Raymond Chandler, who has yet to appear in this series, once said: “Hammett is all right. I give him everything. There were a lot of things he could not do, but what he did, he did superbly.” He added, in a summary that helps define Hammett’s achievement: “He was spare, frugal, hard-boiled, but he did over and over again what only the best writers can ever do at all. He wrote scenes that seemed never to have been written before.” He also gave his characters a distinctive language and convincing motivations in a genre that had grown stereotyped, flaccid and uninvolving.

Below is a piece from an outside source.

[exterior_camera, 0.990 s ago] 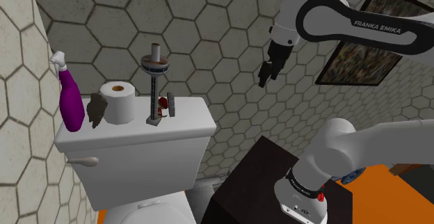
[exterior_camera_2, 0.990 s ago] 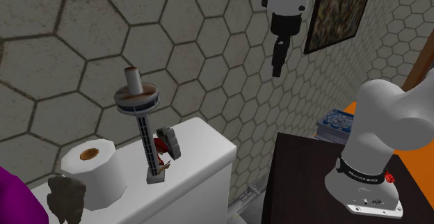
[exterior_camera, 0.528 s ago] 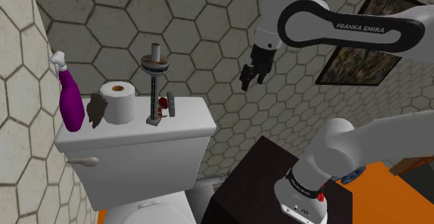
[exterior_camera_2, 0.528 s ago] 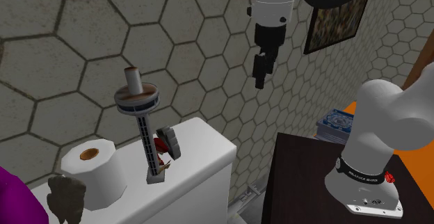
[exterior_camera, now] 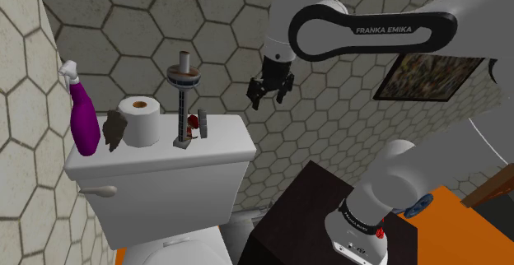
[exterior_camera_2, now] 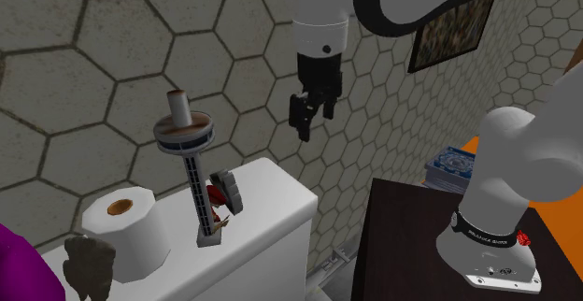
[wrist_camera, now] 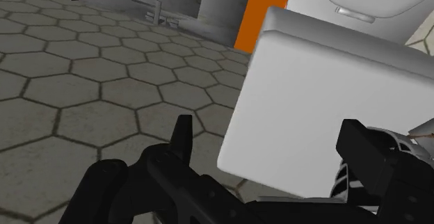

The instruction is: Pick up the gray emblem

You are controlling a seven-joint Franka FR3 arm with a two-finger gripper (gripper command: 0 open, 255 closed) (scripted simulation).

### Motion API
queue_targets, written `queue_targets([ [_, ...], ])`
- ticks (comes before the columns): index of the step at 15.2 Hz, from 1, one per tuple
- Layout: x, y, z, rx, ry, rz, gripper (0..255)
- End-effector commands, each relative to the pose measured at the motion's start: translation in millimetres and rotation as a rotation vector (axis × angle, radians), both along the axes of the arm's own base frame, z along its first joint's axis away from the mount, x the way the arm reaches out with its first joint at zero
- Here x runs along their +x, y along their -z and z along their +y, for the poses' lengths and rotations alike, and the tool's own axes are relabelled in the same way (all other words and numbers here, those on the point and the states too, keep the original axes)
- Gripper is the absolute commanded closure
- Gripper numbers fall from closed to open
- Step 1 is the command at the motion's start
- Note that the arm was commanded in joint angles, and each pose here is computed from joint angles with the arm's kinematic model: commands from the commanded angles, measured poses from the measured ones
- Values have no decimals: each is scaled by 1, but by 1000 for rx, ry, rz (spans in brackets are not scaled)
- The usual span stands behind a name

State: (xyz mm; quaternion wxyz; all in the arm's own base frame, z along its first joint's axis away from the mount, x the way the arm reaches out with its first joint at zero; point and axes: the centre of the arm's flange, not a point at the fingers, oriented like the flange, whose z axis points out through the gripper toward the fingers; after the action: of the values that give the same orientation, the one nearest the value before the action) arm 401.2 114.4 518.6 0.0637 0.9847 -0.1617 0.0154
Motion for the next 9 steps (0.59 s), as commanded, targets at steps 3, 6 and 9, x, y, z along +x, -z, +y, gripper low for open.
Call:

The Maltese Falcon is the Hammett novel that jumps from the pages of its genre and into literature. It’s the book that introduces Sam Spade, the private detective who seduced a generation of readers, leading directly to Philip Marlowe. Dorothy Parker, never a pushover, confessed herself “in a daze of love” such as she had not known in literature “since I encountered Sir Lancelot” and claimed to have read the novel some 30 or 40 times.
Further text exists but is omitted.